(Dataset entries)
* * *

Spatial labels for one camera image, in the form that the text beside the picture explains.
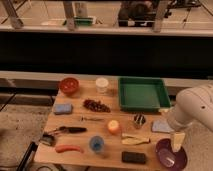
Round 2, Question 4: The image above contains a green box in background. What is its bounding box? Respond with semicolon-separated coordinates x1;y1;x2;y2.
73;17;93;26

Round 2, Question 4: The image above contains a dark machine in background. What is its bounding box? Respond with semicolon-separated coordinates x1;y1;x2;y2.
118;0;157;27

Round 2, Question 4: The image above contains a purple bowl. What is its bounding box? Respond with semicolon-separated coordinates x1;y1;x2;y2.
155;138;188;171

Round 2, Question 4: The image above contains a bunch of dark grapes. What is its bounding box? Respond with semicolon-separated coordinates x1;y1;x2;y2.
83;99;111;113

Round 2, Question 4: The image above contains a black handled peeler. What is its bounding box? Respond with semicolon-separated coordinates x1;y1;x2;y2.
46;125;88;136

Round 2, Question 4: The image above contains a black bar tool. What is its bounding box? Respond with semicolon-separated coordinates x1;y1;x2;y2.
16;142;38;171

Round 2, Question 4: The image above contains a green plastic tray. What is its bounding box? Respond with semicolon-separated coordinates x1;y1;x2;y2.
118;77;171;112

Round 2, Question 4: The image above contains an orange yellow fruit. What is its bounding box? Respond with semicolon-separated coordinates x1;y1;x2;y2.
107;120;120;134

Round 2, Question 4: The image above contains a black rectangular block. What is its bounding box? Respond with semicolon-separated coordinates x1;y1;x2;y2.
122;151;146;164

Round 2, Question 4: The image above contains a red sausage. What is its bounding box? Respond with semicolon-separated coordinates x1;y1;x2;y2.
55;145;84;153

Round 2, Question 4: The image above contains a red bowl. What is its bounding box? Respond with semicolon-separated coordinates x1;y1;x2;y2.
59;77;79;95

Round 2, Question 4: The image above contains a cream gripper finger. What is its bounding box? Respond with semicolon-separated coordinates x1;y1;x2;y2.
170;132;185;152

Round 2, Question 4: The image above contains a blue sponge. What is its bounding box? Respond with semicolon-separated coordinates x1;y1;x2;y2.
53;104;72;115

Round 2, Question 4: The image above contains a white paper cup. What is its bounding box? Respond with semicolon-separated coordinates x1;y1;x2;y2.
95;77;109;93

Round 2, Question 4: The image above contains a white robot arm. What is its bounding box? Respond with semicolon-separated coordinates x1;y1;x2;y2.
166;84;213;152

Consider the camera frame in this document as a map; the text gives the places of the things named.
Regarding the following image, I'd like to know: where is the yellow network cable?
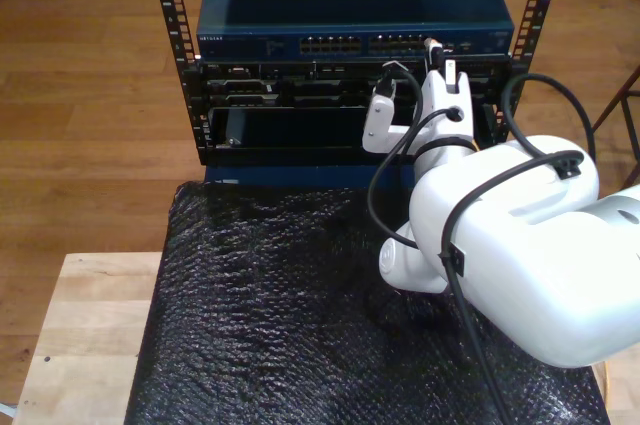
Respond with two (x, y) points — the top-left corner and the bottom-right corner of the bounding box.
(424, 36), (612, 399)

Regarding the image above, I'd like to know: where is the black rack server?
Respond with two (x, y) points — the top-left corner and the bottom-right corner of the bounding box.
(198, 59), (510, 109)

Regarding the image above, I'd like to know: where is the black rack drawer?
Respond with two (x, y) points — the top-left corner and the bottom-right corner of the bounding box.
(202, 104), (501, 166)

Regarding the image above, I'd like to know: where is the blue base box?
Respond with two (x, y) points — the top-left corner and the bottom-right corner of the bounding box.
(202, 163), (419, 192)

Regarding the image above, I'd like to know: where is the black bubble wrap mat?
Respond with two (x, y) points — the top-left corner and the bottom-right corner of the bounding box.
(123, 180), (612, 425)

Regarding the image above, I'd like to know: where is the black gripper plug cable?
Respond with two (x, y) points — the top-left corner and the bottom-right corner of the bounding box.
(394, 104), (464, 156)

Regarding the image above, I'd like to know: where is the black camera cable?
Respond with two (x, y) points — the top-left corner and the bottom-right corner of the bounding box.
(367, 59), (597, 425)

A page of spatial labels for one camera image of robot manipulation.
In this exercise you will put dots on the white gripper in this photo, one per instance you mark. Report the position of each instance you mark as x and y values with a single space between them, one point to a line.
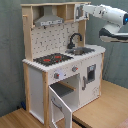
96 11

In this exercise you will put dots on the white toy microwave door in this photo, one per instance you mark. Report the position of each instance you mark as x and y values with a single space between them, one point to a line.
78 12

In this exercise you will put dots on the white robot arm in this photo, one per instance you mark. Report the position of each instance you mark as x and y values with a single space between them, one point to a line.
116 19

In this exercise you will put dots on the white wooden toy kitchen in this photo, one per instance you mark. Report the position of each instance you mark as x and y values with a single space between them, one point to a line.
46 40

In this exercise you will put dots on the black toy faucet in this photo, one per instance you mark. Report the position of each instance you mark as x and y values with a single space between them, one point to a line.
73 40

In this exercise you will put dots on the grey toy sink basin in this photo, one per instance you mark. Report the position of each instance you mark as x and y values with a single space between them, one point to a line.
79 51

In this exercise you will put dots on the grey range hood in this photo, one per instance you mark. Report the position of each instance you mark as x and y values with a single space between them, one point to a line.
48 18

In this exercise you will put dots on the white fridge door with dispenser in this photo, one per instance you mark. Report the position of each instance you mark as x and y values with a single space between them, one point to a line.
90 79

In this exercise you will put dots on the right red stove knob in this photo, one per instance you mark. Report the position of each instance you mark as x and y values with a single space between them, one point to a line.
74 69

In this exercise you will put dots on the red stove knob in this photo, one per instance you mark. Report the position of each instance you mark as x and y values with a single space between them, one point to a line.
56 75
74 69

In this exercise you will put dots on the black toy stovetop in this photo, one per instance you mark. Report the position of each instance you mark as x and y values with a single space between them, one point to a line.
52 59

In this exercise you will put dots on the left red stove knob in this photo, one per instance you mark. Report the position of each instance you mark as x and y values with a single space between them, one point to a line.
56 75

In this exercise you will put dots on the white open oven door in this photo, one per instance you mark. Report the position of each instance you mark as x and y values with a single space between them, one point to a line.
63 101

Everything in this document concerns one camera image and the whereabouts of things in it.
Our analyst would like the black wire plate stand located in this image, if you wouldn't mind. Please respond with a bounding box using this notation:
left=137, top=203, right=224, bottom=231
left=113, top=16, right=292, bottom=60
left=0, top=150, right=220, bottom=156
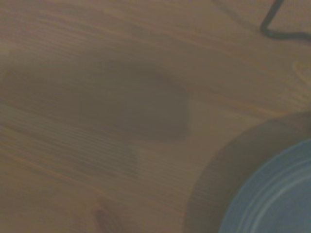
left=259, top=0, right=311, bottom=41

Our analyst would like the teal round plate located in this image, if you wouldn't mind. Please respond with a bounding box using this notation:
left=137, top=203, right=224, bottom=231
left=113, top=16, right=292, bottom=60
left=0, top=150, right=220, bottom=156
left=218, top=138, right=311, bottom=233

* * *

PROBLEM STATEMENT
All lines of the records above with the word "analyst" in them are to be copied.

RESPONSE TO THE TASK
Our analyst would like the black wire plate stand located in this image, if you wouldn't mind. Please respond with a bounding box using this notation:
Our analyst would like the teal round plate located in this image, if you wouldn't mind. Please respond with a bounding box using this notation:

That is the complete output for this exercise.